Work task: The expected result is an exact copy of the lines from the one holding "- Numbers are" to the last line of the material, with pictures removed and nothing added.

Data extract:

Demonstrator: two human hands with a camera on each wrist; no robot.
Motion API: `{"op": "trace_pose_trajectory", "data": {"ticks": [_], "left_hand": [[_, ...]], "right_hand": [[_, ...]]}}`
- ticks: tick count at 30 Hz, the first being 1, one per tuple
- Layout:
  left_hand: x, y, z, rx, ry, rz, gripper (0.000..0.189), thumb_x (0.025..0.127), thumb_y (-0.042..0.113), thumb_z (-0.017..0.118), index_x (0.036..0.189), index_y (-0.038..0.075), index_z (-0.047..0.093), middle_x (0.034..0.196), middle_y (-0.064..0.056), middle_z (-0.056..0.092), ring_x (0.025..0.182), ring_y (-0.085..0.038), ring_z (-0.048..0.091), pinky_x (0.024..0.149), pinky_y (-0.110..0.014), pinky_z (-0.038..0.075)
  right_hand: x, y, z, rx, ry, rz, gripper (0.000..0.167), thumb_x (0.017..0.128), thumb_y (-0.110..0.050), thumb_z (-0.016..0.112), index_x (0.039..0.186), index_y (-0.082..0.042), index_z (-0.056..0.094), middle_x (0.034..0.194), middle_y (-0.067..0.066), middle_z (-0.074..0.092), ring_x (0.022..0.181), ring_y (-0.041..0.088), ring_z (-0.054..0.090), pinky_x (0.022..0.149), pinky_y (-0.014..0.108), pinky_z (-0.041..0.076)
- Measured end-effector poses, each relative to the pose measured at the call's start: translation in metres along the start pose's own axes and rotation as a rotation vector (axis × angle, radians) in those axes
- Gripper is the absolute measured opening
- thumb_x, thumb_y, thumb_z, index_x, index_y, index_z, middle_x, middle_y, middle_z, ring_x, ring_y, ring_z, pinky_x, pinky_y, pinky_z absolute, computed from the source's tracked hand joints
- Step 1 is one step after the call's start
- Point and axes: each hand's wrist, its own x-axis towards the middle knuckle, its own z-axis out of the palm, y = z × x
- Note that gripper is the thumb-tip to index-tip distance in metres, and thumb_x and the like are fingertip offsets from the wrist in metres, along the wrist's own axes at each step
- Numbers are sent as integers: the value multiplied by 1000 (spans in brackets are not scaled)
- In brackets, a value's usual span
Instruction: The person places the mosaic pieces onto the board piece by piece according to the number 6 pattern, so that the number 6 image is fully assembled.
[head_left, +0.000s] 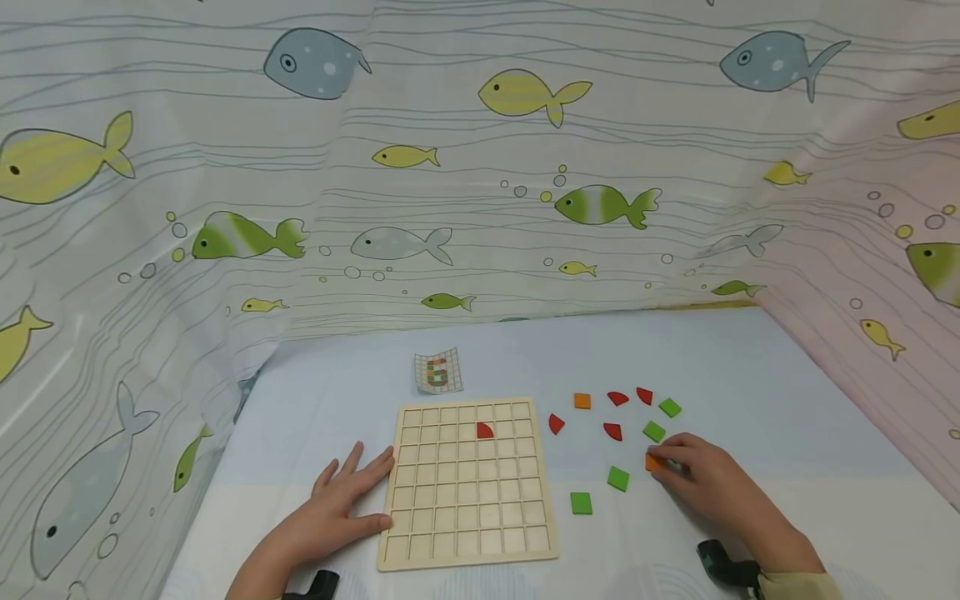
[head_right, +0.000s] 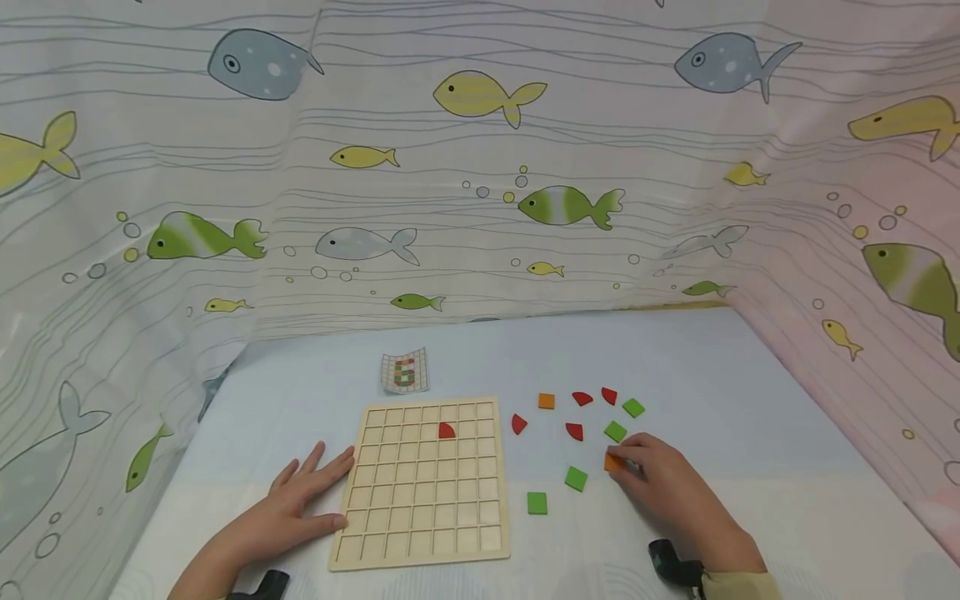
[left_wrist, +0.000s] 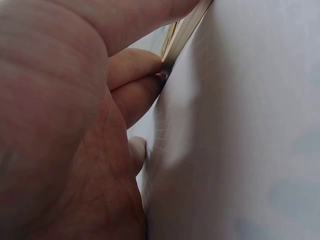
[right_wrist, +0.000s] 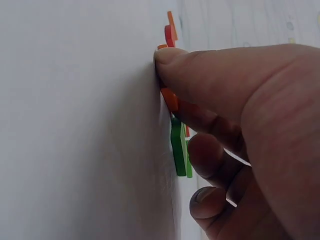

Output of the exercise:
- Numbers are sent as integers: the value multiplied by 1000 (spans in brackets are not scaled)
- In brackets, a value's usual span
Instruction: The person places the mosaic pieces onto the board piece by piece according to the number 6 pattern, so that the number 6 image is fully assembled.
[head_left, +0.000s] 
[head_right, +0.000s] 
[left_wrist, +0.000s] 
[right_wrist, +0.000s] 

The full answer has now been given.